Using virtual envs in your image is not recommended, when installing python packages in a virtual env you need to activate this env to have the installed binaries in your PATH env var. Doing that from the Dockerfile seems like a solution but ray workers are started with bash -l which can overwrite the PATH. We recommend installing python package globally on the image (or with --system if you are using uv).

How to use the KubeRay on AIchor ?

AIchor users can use KubeRay operator by specifying it in the “operator” field on the manifest.

kind: AIchorManifest
apiVersion: 0.2.2

...
spec:
operator: kuberay
command: "python3 -u main.py"
...

types:
Head:
resources:
cpus: 1
ramRatio: 2
accelerators:
gpu:
count: 1
product: NVIDIA-A100-SXM4-80GB
type: gpu
Workers:
- name: cpu-small
count: 8
resources:
cpus: 6
ramRatio: 2
- name: cpu-big
count: 8
resources:
cpus: 12
ramRatio: 2

Available types

KubeRay Operator comes with 2 types: Head and Workers. Both required

Other components connects to the head. It hosts GCS, Ray dashboard, ...

Worker(s)

Although the head and the workers are scheduled at the same time, workers depend on the head and will need to connect to it. In this context, workers will still wait for the head to be up and running before starting their main process thanks to an init container. The operator takes care of starting ray processes on the workers and connecting them to head.

Submitter

Once head and workers are up and connected, KubeRay will spawn a third type component: the submitter.
This container shall run ray submit with your manifest's spec.command . Experiments logs' will be made available in this container.
Head and Worker should not print much logs after startup.

Setting up the distribution

The distribution is usually done by using the environment variables, it is NOT the case here.

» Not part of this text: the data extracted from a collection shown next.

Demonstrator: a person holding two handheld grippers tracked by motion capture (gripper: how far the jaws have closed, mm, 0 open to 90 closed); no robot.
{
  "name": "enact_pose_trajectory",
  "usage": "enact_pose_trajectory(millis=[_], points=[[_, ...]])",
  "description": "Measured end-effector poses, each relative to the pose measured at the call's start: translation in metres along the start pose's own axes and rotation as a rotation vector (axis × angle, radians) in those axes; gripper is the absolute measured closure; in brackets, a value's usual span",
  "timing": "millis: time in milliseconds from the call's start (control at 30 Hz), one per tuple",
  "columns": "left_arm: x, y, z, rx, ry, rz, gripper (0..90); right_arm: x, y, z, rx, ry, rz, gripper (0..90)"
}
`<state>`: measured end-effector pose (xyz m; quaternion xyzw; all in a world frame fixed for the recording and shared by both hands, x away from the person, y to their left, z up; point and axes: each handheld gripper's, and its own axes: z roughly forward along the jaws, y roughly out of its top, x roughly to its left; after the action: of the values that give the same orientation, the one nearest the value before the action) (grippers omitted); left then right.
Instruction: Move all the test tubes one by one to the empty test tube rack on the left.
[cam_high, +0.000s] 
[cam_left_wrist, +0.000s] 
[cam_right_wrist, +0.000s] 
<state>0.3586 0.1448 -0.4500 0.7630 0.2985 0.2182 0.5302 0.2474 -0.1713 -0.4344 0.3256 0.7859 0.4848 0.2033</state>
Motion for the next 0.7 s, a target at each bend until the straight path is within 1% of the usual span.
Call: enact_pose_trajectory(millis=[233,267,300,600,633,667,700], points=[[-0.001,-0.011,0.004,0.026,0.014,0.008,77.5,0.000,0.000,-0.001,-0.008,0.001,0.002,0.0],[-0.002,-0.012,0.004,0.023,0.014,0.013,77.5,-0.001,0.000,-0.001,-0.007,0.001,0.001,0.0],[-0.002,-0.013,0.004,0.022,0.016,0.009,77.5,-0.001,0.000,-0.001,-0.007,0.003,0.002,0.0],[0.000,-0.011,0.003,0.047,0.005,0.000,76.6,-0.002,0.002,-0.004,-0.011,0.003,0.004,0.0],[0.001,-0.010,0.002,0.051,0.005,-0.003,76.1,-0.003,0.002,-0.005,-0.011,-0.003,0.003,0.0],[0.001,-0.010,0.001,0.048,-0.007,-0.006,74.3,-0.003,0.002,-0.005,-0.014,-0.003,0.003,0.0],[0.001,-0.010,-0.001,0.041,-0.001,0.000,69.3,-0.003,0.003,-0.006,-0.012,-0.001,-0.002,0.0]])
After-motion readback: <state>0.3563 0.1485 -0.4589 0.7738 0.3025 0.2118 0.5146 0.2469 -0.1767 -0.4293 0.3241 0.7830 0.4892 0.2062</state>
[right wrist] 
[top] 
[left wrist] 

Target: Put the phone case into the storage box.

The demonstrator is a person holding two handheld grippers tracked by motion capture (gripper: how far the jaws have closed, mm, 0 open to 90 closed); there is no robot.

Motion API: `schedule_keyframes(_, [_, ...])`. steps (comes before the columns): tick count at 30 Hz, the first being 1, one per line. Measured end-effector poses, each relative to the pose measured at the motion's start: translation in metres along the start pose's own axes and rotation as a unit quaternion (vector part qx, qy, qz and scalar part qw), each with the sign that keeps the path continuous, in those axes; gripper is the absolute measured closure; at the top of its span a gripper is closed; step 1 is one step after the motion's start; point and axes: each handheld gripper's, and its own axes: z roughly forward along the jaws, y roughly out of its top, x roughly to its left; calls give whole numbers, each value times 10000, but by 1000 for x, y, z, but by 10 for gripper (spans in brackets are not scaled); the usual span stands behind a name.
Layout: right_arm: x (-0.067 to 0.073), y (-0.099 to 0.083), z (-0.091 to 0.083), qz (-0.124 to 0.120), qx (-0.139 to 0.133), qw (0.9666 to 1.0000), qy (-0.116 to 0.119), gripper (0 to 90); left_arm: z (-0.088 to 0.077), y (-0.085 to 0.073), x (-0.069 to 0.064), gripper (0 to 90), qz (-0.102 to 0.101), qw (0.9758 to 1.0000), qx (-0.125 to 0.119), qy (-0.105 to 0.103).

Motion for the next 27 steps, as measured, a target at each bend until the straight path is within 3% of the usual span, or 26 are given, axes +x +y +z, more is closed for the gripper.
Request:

The distribution is initialized before your script starts through the ray start commands executed on every container of the experiment, so you don’t need to interpret any environment variable to setup the distribution.

Init containers on workers produce logs like this:

8 seconds elapsed: Waiting for GCS to be ready.
15 seconds elapsed: Waiting for GCS to be ready.
25 seconds elapsed: Waiting for GCS to be ready.
116 seconds elapsed: Waiting for GCS to be ready.
Traceback (most recent call last):
File "python/ray/_raylet.pyx", line 3272, in ray._raylet.check_health
File "python/ray/_raylet.pyx", line 583, in ray._raylet.check_status
ray.exceptions.RpcError: failed to connect to all addresses; last error: UNKNOWN: ipv4:10.43.84.237:6379: Failed to connect to remote host: Connection refused
129 seconds elapsed: Still waiting for GCS to be ready. For troubleshooting, refer to the FAQ at https://github.com/ray-project/kuberay/blob/master/docs/guidance/FAQ.md.
GCS is ready. Any error messages above can be safely ignored.

Injected environment variables inside the containers

On the head container this set of environment variables are created by the operator.

CURRENT_POD_IP: (v1:status.podIP) # the ip of the pod
CPU_REQUEST: 12 # CPU requested
RAY_CLUSTER_NAME: experiment-6f4a850d-2281-raycluster-q5wqj

On workers containers this set of environment variables are created by the operator.

CURRENT_POD_IP: (v1:status.podIP) # the ip of the pod
CPU_REQUEST: 12 # CPU requested
RAY_CLUSTER_NAME=experiment-6f4a850d-2281-raycluster-q5wqj
RAY_NODE_TYPE_NAME=cpu-workers # name of workers group
KUBERAY_GEN_RAY_START_CMD=ray start ... # Ray start command for this worker
RAY_ADDRESS= ... # head address: Setting the RAY_ADDRESS env allows connecting to Ray using ray.init() when connecting from within the cluster
RAY_PORT=6379

In your code:

import ray

def main():
ray.init(address=os.environ.get("RAY_ADDRESS", "auto"))

Ray Dashboard

When your experiment is up and running (at least the head) you can access the Ray Dashboard by clicking on the dashboard link (top right of AIchor’s UI).

Explicitly spawn an actor on a particular component

KubeRay head and workers are started with some logical resources corresponding to their name.

From the example above:

  • head will be started with --resources='{"head":100000}'
  • worker group "cpu-small" will be started with --resources='{"cpu-small":100000}'
  • worker group "cpu-big" will be started with --resources='{"cpu-big":100000}'

Knowing that, here's a ray decorators requesting this logical resource:

@ray.remote(num_cpus=2, resources={"cpu-small": 1})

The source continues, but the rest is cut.